• turbulence generator
• low pressure turbine
• wind tunnel
• hot wire anemometry
• length scales
• turbulence
• turbomachinery

The main objective of this thesis is to characterize the incoming flow to the low-pressure blade cascade installed in the C1 facility, a low-speed wind tunnel with atmospheric discharge located at the von Karman Institute. This work is part of a broader project aimed at characterizing blade losses under varying levels of inlet turbulence. To achieve this goal, it was necessary to characterize the incoming flow and to have the capability to vary its turbulent characteristics through an active turbulence grid.
The key parameters of interest for turbulent flow characterization are turbulence intensity and integral scale. During this campaign, these are evaluated using the thermal anemometry measurement technique, fundamental in the study of turbulent flows in turbomachinery applications.

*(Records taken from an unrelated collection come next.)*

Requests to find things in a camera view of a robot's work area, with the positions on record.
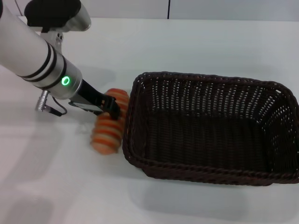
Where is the orange striped bread loaf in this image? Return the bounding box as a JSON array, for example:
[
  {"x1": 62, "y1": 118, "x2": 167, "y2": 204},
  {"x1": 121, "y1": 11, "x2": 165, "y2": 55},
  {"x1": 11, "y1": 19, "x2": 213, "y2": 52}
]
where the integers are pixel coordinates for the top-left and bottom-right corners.
[{"x1": 90, "y1": 87, "x2": 130, "y2": 155}]

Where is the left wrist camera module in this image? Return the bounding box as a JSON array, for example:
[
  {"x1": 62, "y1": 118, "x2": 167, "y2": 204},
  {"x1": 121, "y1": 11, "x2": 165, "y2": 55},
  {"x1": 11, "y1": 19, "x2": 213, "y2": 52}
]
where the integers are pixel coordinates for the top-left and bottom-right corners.
[{"x1": 68, "y1": 99, "x2": 105, "y2": 116}]

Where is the left arm cable with plug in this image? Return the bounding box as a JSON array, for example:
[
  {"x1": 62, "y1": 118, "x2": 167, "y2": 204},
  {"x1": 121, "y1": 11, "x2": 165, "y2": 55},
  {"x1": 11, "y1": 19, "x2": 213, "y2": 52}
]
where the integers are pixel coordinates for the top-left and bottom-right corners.
[{"x1": 34, "y1": 90, "x2": 68, "y2": 117}]

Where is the dark brown woven basket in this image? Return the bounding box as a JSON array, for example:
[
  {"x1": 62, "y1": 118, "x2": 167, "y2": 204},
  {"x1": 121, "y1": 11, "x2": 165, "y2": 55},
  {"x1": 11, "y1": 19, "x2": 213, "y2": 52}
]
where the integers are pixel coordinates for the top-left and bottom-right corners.
[{"x1": 121, "y1": 71, "x2": 299, "y2": 188}]

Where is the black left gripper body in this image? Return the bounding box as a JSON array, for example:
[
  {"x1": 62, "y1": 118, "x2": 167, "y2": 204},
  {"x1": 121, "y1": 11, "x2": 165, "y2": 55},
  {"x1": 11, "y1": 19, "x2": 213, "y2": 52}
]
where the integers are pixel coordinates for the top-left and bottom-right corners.
[{"x1": 76, "y1": 79, "x2": 117, "y2": 116}]

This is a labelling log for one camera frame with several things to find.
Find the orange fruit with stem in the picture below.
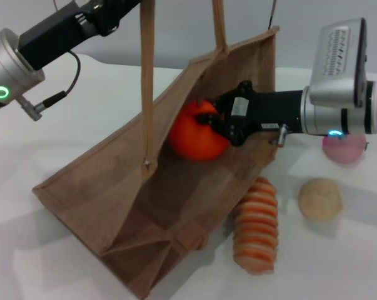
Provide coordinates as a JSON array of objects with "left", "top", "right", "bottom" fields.
[{"left": 168, "top": 99, "right": 230, "bottom": 162}]

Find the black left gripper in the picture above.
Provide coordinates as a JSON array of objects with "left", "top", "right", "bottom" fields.
[{"left": 18, "top": 0, "right": 143, "bottom": 71}]

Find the beige round bun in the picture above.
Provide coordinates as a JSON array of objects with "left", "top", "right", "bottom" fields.
[{"left": 298, "top": 177, "right": 344, "bottom": 221}]

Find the brown jute handbag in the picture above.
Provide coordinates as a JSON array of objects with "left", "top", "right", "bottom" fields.
[{"left": 31, "top": 0, "right": 281, "bottom": 299}]

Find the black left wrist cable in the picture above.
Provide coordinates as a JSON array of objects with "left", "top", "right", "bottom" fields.
[{"left": 19, "top": 49, "right": 82, "bottom": 121}]

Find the orange striped bread roll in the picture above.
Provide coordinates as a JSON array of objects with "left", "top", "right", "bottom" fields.
[{"left": 232, "top": 176, "right": 279, "bottom": 276}]

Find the pink peach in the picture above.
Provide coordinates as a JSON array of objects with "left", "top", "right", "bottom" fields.
[{"left": 321, "top": 134, "right": 369, "bottom": 165}]

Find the silver right wrist connector plug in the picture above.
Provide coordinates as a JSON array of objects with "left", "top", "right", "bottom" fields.
[{"left": 269, "top": 123, "right": 289, "bottom": 148}]

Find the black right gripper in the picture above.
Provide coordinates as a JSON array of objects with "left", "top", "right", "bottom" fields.
[{"left": 194, "top": 80, "right": 304, "bottom": 148}]

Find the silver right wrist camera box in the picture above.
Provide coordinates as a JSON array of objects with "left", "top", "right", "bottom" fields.
[{"left": 309, "top": 17, "right": 369, "bottom": 109}]

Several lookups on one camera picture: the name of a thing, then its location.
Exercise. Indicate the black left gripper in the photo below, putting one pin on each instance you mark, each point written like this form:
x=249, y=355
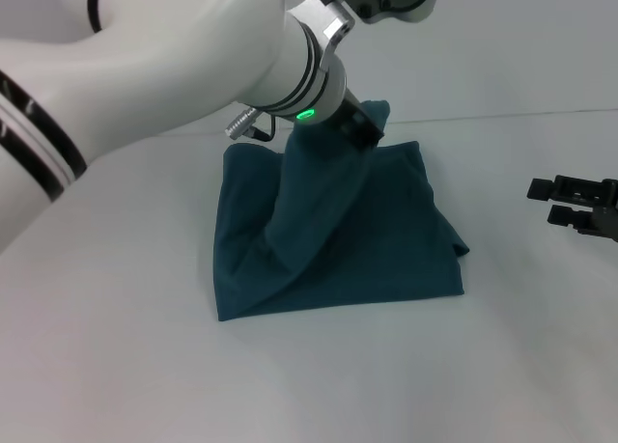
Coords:
x=352, y=115

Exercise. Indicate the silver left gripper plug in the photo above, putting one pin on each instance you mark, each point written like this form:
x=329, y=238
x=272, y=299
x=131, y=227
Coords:
x=240, y=120

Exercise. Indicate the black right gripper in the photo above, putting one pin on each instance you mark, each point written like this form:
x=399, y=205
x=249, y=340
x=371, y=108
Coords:
x=603, y=216

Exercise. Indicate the teal FREE print t-shirt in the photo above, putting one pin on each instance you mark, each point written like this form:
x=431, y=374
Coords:
x=338, y=230

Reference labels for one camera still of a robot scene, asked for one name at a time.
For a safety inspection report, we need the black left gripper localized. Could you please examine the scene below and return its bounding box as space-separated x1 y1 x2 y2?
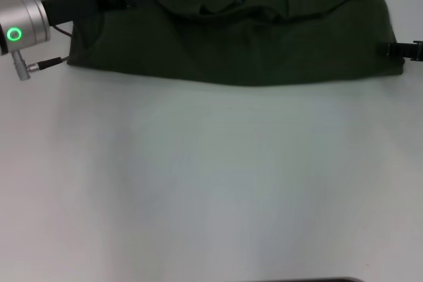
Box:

To achieve the set objective, it was necessary to design and construct a turbulence grid capable of varying the inlet conditions. This grid had to be able to slide along the lower plane of the tunnel and inject a variable amount of air into the flow through small holes drilled on cylindrical bars. A characterization of this grid was conducted to correlate the imposed pressure difference with the processed flow rate, thus allowing the evaluation of a dimensionless injection ratio. Subsequently, the experimental campaign started, during which we observed a wider range of intensity and integral scale achievable with this grid compared to a simple passive grid, where this two parameters are constrained to each other and solely to the grid's position relative to the measurement plane.